(Stored entries)
====================

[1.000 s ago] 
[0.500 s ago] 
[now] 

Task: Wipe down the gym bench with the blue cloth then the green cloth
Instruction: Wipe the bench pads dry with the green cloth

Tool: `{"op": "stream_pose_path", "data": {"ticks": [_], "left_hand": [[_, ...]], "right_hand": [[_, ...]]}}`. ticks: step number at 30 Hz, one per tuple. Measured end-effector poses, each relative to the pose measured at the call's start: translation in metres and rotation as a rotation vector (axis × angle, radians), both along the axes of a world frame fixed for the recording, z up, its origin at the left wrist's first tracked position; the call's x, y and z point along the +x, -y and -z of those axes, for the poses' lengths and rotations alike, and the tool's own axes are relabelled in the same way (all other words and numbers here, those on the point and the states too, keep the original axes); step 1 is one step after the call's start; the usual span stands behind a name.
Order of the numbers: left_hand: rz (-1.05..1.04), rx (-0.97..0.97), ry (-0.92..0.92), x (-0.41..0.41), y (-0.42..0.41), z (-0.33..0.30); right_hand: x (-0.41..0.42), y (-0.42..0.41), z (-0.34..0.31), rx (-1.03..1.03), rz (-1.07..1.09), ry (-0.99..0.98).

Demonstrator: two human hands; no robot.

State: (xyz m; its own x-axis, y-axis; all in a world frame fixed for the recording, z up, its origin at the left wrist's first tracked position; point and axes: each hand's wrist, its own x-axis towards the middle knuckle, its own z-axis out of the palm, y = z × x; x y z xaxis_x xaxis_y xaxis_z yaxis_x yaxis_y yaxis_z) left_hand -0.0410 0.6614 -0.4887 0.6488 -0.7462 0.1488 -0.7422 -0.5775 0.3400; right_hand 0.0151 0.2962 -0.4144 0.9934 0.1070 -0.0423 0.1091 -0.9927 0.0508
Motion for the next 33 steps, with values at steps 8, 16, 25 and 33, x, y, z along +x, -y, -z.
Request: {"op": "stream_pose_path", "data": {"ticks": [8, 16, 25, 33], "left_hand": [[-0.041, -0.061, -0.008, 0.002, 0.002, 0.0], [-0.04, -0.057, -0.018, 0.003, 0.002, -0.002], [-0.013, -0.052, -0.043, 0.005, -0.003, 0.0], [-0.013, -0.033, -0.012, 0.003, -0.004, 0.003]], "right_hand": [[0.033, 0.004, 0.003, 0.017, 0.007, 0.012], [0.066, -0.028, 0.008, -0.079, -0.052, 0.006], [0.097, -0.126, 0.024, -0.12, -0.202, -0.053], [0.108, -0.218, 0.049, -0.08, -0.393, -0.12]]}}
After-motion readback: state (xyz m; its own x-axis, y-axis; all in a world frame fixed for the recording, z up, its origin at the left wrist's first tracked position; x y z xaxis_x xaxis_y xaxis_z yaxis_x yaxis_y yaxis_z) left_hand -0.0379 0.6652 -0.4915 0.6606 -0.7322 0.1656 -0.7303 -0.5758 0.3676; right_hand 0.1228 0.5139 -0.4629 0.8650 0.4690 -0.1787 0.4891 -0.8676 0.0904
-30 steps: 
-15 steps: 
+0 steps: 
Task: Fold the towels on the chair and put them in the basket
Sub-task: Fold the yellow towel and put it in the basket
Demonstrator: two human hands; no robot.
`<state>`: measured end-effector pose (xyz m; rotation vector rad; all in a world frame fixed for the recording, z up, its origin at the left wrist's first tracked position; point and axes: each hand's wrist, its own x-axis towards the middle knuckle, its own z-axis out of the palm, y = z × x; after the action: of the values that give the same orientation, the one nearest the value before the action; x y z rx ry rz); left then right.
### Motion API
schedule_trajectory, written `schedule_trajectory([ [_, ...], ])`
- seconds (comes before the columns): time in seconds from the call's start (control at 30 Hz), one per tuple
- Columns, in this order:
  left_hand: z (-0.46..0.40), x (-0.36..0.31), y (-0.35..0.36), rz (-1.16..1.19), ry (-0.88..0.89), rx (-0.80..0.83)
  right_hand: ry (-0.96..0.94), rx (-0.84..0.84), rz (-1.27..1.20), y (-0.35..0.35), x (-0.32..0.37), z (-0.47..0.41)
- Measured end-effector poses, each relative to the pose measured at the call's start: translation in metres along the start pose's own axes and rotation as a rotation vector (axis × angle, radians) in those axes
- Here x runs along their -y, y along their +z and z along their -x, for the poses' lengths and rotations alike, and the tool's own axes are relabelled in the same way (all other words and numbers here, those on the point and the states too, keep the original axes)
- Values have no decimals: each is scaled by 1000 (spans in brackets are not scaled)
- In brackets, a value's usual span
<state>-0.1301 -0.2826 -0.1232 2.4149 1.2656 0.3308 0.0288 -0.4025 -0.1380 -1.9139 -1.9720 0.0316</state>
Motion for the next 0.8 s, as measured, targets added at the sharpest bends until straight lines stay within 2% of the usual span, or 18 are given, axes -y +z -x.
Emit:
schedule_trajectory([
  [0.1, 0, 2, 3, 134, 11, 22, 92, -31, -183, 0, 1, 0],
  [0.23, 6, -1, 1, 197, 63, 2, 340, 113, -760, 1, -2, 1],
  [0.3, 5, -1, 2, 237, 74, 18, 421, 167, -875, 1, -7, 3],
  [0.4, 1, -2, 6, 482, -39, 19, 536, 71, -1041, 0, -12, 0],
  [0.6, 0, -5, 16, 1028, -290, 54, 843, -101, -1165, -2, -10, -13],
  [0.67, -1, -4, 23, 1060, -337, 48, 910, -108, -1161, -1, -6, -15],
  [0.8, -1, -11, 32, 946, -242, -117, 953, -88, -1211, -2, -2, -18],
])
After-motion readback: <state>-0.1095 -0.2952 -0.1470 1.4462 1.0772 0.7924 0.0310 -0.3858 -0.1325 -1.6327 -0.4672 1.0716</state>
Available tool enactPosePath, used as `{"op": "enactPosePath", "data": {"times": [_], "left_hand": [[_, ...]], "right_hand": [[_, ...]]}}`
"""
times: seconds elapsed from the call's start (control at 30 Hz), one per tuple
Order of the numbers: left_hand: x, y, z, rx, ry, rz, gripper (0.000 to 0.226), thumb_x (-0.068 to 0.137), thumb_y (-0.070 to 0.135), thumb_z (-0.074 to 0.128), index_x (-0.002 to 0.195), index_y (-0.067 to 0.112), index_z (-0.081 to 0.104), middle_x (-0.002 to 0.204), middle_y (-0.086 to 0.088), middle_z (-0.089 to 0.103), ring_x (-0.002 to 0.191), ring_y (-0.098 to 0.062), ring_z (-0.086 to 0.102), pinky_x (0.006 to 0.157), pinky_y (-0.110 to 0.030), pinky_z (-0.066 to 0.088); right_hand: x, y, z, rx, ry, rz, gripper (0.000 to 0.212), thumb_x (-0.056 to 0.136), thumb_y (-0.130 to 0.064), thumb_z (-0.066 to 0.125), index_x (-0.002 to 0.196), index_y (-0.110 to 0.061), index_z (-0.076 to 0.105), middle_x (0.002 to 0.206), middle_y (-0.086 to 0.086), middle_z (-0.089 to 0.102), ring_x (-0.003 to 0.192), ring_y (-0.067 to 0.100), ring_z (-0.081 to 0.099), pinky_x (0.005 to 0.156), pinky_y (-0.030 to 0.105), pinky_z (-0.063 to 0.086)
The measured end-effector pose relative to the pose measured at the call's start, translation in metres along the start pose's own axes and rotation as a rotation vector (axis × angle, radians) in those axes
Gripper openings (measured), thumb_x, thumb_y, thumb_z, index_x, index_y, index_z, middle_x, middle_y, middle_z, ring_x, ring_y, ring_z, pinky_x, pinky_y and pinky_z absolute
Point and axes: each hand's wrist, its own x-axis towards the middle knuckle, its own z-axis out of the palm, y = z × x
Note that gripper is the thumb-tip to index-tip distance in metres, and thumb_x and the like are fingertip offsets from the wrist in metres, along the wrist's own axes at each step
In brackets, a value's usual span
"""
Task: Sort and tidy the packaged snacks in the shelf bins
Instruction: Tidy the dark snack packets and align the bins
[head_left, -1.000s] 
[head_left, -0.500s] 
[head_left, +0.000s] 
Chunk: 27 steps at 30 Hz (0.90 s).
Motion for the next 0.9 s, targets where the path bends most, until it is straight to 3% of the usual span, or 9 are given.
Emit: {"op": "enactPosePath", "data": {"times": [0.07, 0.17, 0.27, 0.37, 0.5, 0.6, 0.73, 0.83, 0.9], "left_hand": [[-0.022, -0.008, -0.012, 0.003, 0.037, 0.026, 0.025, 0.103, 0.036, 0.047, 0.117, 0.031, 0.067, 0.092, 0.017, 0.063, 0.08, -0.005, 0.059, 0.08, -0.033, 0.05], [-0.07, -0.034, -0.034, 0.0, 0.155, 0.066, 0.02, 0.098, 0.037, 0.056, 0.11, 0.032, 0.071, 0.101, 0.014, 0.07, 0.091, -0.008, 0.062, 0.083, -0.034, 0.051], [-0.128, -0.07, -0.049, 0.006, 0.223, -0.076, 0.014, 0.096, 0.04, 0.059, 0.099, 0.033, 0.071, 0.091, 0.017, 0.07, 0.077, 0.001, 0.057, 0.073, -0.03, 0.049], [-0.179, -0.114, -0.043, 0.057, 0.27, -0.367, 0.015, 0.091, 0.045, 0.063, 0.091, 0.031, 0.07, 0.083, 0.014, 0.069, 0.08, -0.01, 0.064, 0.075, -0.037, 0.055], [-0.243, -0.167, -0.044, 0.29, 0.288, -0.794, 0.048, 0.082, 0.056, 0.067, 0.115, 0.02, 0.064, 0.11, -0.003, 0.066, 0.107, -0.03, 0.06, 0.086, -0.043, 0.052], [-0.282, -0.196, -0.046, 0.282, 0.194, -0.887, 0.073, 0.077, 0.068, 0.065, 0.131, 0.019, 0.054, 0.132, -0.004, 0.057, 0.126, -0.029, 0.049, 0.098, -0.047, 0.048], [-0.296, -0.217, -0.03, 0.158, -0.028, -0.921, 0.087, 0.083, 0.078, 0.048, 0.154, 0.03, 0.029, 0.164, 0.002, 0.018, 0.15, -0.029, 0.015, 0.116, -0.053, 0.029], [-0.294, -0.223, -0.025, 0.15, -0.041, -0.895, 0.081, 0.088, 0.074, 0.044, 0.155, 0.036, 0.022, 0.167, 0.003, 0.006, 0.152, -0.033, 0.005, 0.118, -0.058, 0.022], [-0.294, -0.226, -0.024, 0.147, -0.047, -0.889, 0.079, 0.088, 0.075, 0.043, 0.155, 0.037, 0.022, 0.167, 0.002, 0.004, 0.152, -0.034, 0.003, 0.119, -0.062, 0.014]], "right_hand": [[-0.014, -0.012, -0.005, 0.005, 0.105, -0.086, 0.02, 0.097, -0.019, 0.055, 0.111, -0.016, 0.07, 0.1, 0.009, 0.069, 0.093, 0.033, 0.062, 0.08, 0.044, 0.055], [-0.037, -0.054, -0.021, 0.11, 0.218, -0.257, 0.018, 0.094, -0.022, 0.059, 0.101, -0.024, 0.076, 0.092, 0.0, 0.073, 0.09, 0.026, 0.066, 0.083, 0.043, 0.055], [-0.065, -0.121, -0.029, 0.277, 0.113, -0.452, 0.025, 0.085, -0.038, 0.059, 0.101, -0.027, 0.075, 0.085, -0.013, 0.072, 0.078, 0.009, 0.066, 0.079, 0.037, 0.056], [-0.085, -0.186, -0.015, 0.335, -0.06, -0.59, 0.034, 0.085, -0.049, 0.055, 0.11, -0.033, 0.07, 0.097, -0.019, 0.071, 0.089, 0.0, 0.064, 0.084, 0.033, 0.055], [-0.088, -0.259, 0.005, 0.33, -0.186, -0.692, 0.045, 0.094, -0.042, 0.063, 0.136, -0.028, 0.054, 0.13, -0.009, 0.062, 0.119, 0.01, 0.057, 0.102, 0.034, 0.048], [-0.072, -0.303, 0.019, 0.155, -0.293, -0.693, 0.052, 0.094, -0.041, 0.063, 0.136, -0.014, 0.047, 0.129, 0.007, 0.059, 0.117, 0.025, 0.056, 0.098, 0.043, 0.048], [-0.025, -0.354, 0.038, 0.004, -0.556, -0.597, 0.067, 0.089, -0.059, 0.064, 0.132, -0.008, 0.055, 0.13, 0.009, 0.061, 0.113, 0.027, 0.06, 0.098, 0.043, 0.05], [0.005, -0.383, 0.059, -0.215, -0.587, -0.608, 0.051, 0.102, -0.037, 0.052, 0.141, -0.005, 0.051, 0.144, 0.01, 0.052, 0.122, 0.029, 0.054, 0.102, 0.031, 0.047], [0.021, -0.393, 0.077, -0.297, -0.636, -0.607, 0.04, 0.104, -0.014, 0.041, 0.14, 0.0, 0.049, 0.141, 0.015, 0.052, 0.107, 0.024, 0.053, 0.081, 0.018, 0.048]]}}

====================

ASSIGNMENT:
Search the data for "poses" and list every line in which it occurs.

RESULT FOR THIS EXERCISE:
Tool: `{"op": "stream_pose_path", "data": {"ticks": [_], "left_hand": [[_, ...]], "right_hand": [[_, ...]]}}`. ticks: step number at 30 Hz, one per tuple. Measured end-effector poses, each relative to the pose measured at the call's start: translation in metres and rotation as a rotation vector (axis × angle, radians), both along the axes of a world frame fixed for the recording, z up, its origin at the left wrist's first tracked position; the call's x, y and z point along the +x, -y and -z of those axes, for the poses' lengths and rotations alike, and the tool's own axes are relabelled in the same way (all other words and numbers here, those on the point and the states too, keep the original axes); step 1 is one step after the call's start; the usual span stands behind a name.
- Measured end-effector poses, each relative to the pose measured at the call's start: translation in metres along the start pose's own axes and rotation as a rotation vector (axis × angle, radians) in those axes
- Here x runs along their -y, y along their +z and z along their -x, for the poses' lengths and rotations alike, and the tool's own axes are relabelled in the same way (all other words and numbers here, those on the point and the states too, keep the original axes)

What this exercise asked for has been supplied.